From the line containing "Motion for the" to the end of the listing, copy each line exactly and leave out all others.

Dataset content Block Start

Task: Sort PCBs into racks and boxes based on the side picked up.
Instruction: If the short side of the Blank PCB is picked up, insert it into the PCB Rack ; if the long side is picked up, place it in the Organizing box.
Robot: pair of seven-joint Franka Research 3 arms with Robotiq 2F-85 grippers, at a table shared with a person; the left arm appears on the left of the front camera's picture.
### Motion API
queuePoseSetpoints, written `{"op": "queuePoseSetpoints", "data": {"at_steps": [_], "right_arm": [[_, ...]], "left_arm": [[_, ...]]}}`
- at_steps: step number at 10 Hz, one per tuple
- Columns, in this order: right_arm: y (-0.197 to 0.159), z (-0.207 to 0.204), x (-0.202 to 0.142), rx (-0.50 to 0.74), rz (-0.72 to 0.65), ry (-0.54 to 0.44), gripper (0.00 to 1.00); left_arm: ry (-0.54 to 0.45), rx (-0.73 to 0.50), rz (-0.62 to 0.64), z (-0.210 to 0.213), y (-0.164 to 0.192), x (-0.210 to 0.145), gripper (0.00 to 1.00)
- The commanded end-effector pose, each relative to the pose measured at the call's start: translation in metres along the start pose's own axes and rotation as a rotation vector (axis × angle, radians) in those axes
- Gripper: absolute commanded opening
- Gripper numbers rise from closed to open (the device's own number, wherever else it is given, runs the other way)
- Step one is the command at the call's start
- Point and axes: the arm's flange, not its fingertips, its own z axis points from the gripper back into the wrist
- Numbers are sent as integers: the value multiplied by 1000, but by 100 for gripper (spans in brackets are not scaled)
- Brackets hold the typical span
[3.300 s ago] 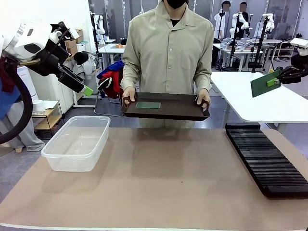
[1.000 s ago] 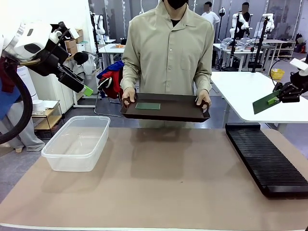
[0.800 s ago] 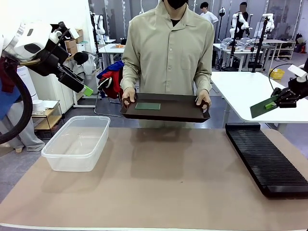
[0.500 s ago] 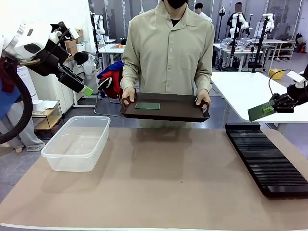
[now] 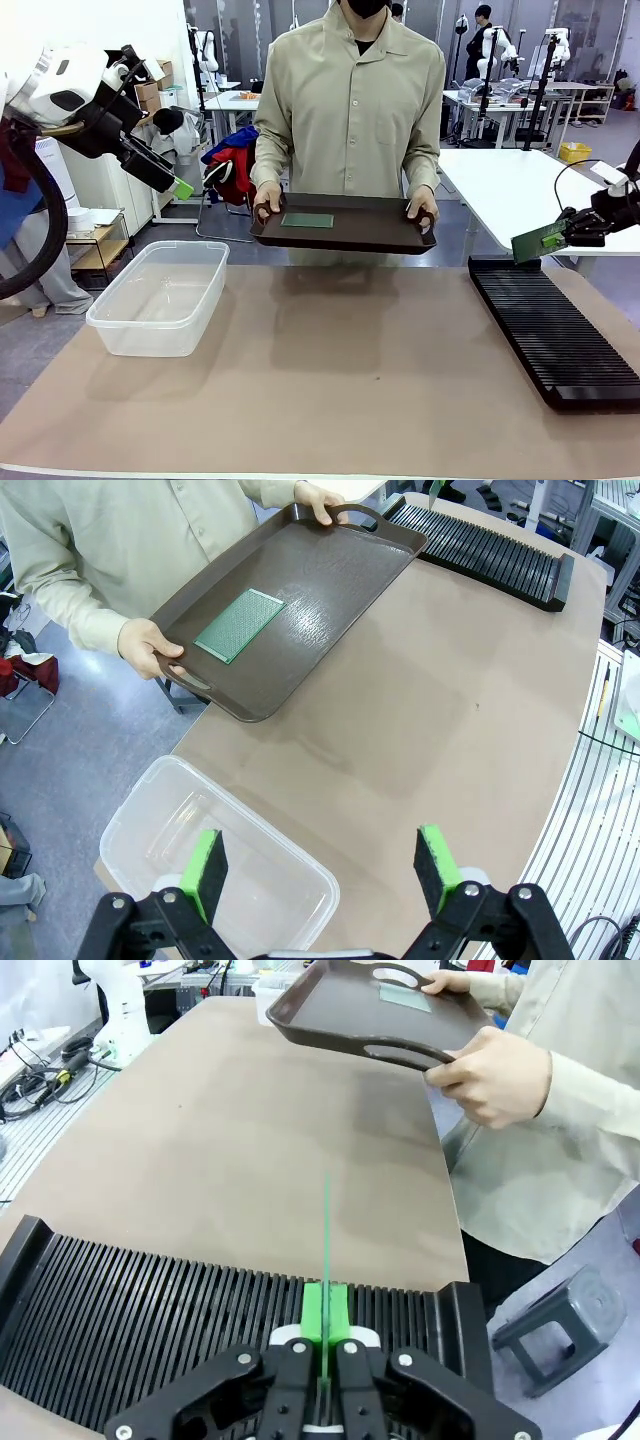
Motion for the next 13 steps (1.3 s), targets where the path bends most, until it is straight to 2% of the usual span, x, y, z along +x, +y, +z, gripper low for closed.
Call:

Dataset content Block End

> [Expected output]:
Motion for the next 13 steps (1.3 s), targets where the path bends most, until it is straight to 2% of the usual span, x, y, z along +x, +y, +z, gripper low for closed.
Call:

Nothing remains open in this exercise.